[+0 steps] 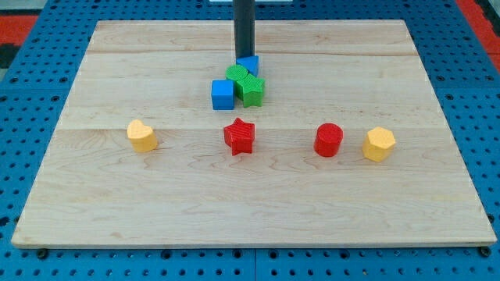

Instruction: Move the yellow heart to the left of the red star

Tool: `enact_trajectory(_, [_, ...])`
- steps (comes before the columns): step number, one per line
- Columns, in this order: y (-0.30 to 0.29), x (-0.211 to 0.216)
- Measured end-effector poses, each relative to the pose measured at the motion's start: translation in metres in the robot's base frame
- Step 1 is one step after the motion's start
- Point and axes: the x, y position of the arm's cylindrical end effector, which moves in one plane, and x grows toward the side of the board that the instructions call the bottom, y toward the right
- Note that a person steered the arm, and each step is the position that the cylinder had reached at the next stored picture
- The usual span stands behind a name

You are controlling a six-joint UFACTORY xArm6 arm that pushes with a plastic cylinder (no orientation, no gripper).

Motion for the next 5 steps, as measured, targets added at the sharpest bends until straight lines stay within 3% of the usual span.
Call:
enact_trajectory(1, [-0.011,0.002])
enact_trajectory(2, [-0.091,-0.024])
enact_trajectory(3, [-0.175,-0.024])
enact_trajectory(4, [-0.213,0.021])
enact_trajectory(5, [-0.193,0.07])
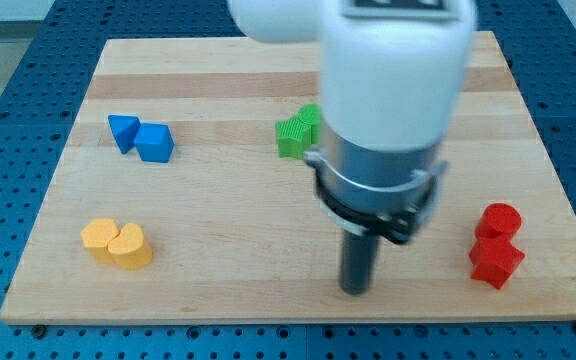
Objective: Push the red star diagonally top left to the red circle
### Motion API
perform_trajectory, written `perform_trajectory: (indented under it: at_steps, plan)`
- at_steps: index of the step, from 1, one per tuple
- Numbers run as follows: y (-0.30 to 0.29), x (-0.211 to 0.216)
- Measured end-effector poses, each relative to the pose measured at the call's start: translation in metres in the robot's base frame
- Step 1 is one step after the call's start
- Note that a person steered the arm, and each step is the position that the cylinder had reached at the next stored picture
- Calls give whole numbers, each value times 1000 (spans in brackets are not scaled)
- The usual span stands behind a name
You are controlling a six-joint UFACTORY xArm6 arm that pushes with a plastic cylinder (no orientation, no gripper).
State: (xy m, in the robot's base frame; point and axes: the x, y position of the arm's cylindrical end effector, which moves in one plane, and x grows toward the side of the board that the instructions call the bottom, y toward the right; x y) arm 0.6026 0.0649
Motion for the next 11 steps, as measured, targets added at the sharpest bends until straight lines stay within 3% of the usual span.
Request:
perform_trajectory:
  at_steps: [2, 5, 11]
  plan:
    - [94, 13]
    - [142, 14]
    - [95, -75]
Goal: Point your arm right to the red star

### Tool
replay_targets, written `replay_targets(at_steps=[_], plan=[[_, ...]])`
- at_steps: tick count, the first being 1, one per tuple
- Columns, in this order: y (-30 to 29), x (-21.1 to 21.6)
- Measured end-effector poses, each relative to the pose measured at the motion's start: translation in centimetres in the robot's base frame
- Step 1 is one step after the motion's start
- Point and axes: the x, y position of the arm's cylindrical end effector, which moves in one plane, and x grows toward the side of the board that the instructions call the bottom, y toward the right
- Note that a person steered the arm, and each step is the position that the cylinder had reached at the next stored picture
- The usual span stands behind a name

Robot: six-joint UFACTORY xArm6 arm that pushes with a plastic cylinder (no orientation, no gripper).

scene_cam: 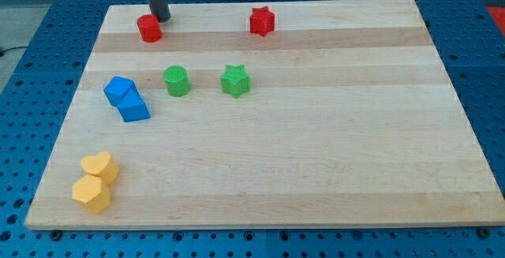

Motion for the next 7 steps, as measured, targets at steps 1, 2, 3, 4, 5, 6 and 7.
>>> replay_targets(at_steps=[1, 2, 3, 4, 5, 6, 7], plan=[[0.6, 0.0], [2.9, 0.0], [7.9, 0.9], [10.2, 1.1], [10.2, 3.4], [10.4, 6.3], [14.0, 7.4]])
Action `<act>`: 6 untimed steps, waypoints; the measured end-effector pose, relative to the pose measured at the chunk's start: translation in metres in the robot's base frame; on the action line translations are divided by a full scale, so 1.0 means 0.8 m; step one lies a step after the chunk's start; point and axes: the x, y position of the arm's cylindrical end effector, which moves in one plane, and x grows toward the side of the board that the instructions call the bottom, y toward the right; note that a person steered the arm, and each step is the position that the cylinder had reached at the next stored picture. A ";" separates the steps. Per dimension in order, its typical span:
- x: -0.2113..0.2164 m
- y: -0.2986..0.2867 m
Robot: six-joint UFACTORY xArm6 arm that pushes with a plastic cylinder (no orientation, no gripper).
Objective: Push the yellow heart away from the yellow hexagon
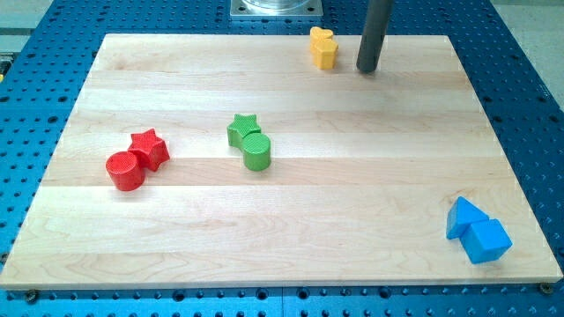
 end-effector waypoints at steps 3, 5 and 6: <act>-0.047 -0.041; -0.020 -0.155; -0.005 -0.224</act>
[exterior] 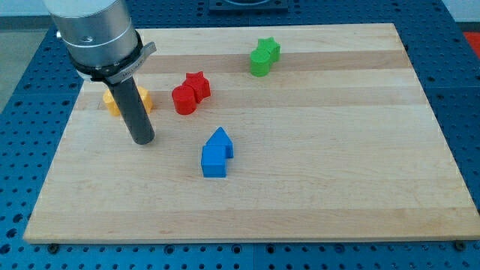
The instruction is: Point your arm at the bottom of yellow hexagon
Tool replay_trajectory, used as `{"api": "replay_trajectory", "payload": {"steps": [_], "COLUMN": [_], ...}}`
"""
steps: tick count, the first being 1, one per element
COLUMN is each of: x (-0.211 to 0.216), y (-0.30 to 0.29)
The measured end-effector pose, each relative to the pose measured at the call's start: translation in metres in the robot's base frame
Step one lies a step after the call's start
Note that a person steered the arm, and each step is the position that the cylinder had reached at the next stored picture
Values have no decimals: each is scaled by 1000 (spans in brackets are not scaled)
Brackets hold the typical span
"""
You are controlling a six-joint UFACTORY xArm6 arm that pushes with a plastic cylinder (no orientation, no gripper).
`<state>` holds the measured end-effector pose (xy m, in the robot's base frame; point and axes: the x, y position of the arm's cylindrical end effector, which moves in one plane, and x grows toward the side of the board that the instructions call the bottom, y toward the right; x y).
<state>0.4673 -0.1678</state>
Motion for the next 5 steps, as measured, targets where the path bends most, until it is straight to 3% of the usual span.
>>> {"api": "replay_trajectory", "payload": {"steps": [5], "x": [-31], "y": [-19]}}
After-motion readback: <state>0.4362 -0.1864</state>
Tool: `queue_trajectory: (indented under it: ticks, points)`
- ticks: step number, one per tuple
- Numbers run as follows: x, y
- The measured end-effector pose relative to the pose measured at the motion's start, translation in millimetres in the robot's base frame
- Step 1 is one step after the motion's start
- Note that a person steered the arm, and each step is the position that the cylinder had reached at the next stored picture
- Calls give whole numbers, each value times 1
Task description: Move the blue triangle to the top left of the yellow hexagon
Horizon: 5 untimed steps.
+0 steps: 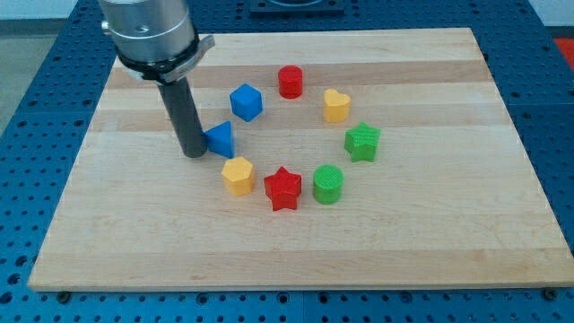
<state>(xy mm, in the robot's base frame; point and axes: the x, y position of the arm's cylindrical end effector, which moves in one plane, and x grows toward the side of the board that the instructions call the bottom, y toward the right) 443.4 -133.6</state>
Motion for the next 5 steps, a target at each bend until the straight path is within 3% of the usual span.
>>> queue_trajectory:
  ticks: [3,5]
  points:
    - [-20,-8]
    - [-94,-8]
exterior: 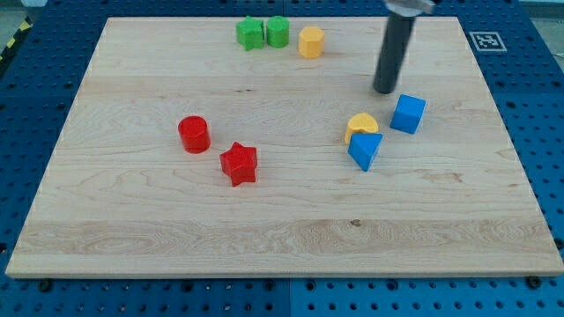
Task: Place the yellow heart bottom of the green circle
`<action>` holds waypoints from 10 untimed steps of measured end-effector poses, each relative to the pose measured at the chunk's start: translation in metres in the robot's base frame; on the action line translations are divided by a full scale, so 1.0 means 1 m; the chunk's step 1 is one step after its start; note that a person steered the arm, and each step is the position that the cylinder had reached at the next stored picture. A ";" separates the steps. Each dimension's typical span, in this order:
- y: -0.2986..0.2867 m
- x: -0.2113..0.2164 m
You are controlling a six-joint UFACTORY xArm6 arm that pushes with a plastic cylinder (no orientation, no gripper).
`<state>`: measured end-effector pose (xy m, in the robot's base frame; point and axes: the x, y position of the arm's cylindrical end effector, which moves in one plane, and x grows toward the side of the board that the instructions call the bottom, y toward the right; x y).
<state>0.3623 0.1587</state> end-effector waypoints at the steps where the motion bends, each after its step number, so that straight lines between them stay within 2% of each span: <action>1: 0.006 0.018; 2: 0.007 0.039; 4: 0.014 0.113; 5: 0.008 0.115; 7: -0.062 0.109; 10: -0.077 0.096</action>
<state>0.4579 0.0817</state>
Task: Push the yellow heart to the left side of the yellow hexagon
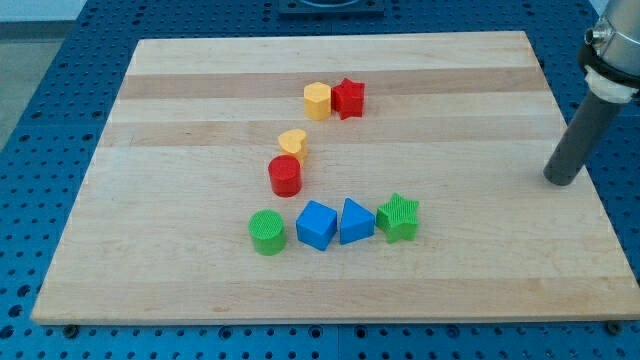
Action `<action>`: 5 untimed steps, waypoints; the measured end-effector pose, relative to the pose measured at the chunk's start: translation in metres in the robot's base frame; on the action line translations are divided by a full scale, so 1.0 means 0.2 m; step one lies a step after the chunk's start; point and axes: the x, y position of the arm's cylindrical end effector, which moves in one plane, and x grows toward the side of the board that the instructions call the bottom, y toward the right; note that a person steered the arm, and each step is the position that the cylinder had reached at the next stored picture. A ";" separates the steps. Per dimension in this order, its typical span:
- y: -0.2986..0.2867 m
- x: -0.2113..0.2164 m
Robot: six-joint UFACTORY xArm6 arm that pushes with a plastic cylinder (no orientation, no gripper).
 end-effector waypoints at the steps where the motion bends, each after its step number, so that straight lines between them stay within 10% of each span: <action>1: -0.01 0.00; 5: -0.85 -0.07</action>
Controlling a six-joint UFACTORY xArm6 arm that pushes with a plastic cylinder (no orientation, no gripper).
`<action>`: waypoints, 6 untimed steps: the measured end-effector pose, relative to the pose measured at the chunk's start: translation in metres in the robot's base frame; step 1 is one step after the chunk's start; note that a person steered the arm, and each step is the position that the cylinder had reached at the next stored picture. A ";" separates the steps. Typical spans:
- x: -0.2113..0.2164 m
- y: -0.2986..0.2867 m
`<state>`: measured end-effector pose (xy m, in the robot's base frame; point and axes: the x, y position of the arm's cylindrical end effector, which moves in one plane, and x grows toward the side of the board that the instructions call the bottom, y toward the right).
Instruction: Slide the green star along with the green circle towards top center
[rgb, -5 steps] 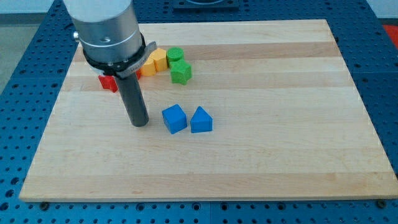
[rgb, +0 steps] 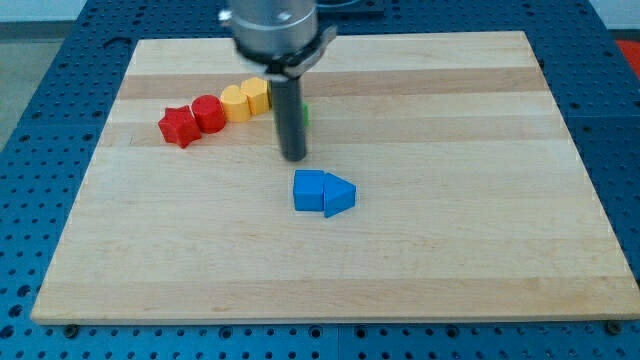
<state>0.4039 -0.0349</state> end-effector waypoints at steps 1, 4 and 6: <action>-0.003 0.004; -0.040 -0.027; -0.111 0.016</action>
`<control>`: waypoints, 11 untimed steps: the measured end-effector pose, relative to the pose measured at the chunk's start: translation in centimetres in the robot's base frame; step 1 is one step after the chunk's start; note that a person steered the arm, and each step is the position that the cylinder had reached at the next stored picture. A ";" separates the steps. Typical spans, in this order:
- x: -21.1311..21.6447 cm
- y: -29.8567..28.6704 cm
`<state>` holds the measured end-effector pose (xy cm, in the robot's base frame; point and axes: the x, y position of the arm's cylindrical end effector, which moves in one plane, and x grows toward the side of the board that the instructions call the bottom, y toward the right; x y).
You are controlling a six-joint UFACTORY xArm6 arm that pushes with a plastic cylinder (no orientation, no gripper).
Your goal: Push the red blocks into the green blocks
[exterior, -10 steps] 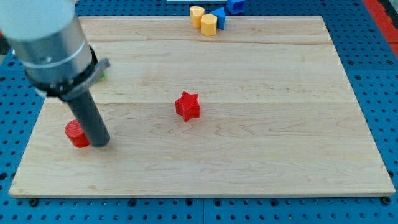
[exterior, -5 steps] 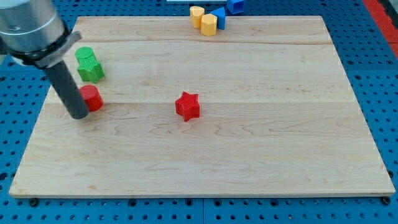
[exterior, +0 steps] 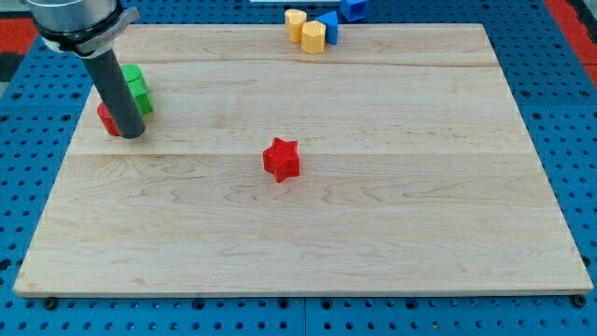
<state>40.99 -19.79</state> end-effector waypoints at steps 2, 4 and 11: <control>-0.1 15.8; 5.9 21.0; 6.4 12.9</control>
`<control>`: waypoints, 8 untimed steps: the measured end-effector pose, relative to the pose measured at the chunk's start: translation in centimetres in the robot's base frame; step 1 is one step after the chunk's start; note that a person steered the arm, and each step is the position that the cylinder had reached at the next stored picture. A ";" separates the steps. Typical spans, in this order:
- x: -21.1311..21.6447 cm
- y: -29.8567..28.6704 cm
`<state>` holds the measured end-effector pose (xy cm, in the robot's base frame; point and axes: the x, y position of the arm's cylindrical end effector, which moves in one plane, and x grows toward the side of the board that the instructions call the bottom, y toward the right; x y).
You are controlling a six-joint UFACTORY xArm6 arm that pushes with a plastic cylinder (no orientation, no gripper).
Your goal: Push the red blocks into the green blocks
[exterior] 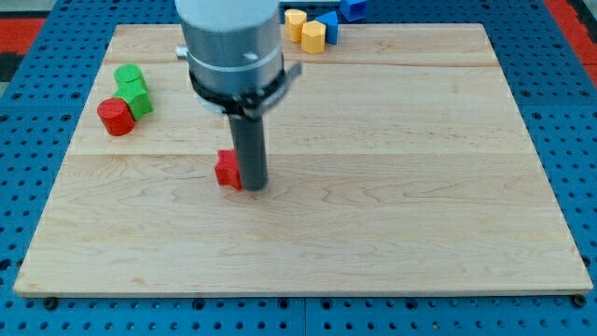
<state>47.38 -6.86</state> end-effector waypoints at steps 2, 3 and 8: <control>-5.5 -7.3; -5.8 -7.9; -6.3 -11.5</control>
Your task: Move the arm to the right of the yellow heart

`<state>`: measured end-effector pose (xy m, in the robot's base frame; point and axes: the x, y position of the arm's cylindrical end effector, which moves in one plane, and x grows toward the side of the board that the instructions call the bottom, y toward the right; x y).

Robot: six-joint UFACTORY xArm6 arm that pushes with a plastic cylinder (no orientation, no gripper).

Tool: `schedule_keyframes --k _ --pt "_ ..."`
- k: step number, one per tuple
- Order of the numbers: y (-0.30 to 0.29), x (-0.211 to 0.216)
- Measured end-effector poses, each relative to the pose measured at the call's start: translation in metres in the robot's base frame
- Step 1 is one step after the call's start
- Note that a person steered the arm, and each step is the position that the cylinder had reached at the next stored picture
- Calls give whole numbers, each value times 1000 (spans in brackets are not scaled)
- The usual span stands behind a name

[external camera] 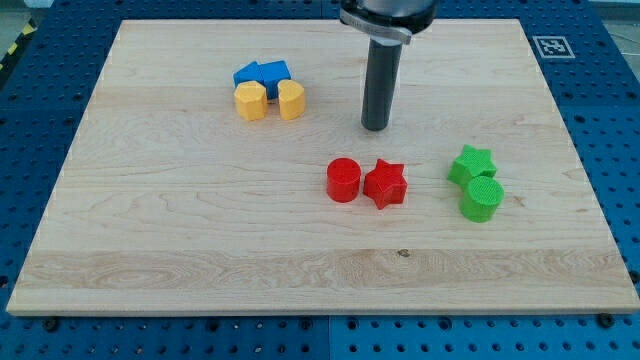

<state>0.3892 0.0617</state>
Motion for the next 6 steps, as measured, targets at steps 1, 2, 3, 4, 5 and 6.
schedule_keyframes --k 1,2,3,4,5,6 --pt "0 -7" --pt "-2 -7" --pt "-2 -8" --pt "-2 -8" --pt "-2 -14" --pt "-13 -29"
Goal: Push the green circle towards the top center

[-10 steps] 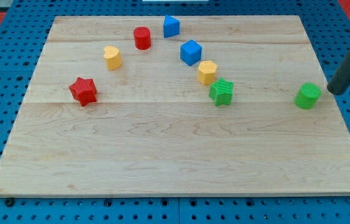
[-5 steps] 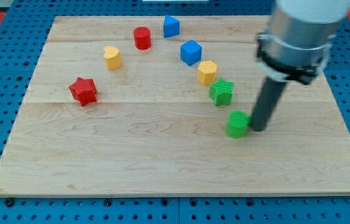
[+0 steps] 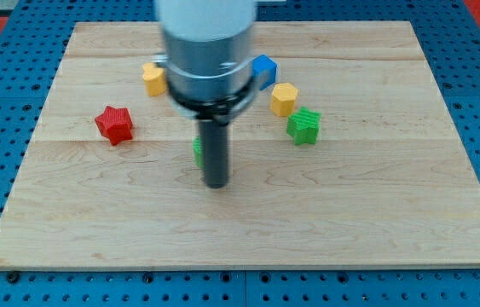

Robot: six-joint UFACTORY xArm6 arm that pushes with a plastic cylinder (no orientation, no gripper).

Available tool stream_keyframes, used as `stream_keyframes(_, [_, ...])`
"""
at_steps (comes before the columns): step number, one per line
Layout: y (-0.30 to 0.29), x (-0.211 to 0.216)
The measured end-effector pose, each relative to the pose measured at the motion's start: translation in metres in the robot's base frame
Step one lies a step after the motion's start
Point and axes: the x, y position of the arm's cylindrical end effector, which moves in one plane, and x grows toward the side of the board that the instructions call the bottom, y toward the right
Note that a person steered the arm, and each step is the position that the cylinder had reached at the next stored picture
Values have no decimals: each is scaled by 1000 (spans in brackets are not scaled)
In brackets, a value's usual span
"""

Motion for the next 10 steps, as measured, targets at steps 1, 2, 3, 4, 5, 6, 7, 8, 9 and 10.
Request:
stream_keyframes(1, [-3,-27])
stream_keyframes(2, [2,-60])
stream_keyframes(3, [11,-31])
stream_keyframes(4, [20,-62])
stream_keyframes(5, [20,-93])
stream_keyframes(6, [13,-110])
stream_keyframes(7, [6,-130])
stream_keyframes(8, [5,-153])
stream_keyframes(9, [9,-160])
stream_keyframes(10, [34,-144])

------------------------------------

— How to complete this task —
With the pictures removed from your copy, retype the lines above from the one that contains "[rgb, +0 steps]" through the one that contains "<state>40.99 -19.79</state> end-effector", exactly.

— Task solution —
[rgb, +0 steps] 
<state>0.4039 -0.0349</state> end-effector waypoints at steps 1, 4 and 6: <action>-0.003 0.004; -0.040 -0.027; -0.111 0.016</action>
`<control>`: waypoints, 11 untimed steps: the measured end-effector pose, relative to the pose measured at the chunk's start: translation in centimetres in the robot's base frame; step 1 is one step after the chunk's start; note that a person steered the arm, and each step is the position that the cylinder had reached at the next stored picture. A ";" separates the steps. Typical spans, in this order:
- x: -21.1311..21.6447 cm
- y: -29.8567..28.6704 cm
`<state>` holds the measured end-effector pose (xy cm, in the robot's base frame; point and axes: the x, y position of the arm's cylindrical end effector, which moves in one plane, and x grows toward the side of the board that the instructions call the bottom, y toward the right; x y).
You are controlling a six-joint UFACTORY xArm6 arm that pushes with a plastic cylinder (no orientation, no gripper).
Your goal: Push the red blocks into the green blocks
[exterior, -10 steps] 
[exterior, -5 steps] 
[exterior, +0 steps] 
<state>40.99 -19.79</state> end-effector waypoints at steps 2, 4 and 11: <control>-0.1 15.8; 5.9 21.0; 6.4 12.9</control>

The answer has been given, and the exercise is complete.